Task: Search the data for "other". Return each matching line.

Data supplied:
====

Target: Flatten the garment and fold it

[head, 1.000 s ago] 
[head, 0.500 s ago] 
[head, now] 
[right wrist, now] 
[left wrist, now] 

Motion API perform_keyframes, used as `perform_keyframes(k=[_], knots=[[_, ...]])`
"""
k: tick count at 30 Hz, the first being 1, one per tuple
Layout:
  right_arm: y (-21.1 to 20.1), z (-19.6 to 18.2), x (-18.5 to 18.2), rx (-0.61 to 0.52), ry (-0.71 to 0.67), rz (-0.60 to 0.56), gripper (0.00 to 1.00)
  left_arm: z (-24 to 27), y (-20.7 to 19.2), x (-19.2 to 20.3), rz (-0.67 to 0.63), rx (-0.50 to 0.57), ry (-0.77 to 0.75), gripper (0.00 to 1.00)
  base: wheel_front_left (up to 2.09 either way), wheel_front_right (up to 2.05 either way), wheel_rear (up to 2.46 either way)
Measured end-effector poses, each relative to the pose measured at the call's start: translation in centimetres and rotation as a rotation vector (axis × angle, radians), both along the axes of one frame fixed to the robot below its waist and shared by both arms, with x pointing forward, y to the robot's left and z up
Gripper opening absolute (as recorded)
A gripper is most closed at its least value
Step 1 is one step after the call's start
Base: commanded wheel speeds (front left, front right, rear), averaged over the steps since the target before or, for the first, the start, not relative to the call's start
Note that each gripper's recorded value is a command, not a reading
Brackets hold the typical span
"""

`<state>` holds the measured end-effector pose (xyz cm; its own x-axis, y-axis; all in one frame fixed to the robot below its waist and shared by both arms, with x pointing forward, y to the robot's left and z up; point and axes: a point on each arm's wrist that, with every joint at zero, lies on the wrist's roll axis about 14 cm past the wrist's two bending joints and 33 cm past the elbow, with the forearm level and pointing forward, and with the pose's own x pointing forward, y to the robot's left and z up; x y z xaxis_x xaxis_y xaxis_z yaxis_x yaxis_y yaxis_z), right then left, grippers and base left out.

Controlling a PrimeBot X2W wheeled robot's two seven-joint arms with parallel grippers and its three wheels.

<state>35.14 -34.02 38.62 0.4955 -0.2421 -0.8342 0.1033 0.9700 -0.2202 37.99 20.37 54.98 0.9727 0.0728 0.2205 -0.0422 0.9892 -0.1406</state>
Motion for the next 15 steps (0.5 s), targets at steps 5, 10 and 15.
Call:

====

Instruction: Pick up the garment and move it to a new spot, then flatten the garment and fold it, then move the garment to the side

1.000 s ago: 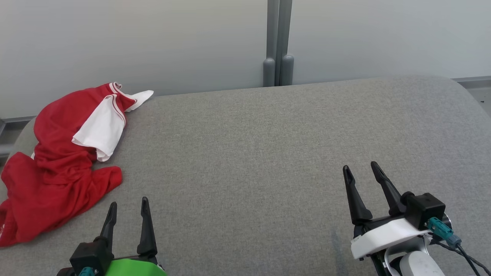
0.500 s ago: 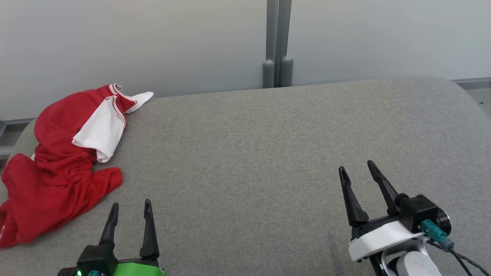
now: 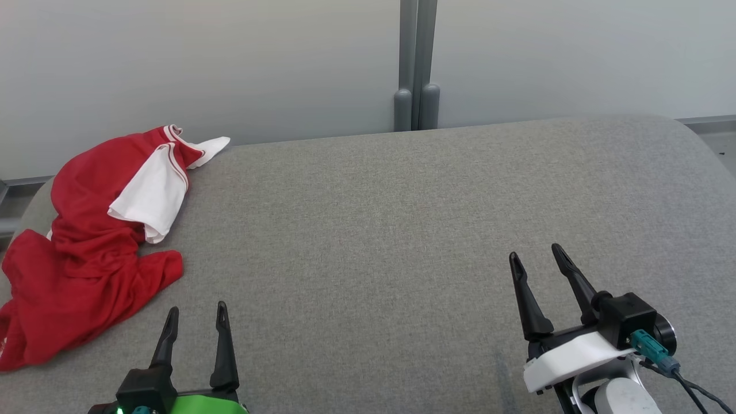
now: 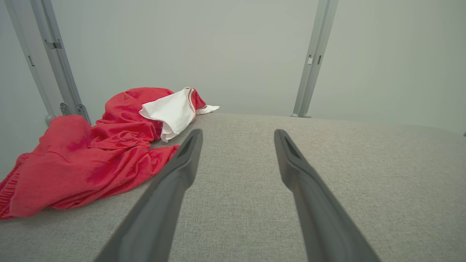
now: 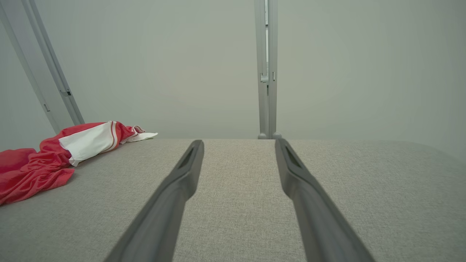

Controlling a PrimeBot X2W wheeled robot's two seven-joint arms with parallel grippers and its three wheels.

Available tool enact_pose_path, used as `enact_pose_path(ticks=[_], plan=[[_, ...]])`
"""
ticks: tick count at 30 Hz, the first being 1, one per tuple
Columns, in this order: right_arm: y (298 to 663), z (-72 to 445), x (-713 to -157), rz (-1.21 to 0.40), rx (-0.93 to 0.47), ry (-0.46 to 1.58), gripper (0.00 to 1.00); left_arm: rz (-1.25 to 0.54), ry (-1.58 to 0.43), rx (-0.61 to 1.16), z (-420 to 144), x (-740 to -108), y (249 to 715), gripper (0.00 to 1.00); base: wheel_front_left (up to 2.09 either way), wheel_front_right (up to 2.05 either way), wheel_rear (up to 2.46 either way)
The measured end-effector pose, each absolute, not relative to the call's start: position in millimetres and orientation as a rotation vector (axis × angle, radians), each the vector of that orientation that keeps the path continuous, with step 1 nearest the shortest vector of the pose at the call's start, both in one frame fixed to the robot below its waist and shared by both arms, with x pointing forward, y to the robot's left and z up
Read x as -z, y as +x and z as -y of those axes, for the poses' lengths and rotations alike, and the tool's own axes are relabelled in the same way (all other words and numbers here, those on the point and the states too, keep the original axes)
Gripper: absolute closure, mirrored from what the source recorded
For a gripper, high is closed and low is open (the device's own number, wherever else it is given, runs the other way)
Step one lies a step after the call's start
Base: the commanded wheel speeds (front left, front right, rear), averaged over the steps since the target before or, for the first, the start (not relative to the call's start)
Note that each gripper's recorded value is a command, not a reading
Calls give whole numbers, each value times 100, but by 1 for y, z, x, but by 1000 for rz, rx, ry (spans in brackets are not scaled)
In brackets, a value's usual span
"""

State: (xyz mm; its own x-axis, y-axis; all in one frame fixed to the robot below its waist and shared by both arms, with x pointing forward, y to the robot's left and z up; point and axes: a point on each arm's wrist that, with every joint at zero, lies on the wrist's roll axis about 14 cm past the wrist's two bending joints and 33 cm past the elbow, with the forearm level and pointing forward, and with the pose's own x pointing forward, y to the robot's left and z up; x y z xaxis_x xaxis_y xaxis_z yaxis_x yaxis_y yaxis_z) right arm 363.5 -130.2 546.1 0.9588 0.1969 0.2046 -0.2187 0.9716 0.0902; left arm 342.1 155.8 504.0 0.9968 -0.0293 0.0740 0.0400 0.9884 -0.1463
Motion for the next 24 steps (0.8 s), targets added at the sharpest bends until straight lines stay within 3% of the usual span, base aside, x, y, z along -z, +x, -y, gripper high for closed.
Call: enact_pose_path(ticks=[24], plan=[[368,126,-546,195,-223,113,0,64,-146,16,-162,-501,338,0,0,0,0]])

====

Answer to this task:
Read x as -z, y as +x and z as -y of those axes, for the poses' lengths and rotations alike, and the tool's own axes are relabelled in the same way (all other words and numbers here, those on the point and the states too, keep the original axes)
For a gripper, high is closed and low is open (the device's own number, wherever else it is given, runs the other way)

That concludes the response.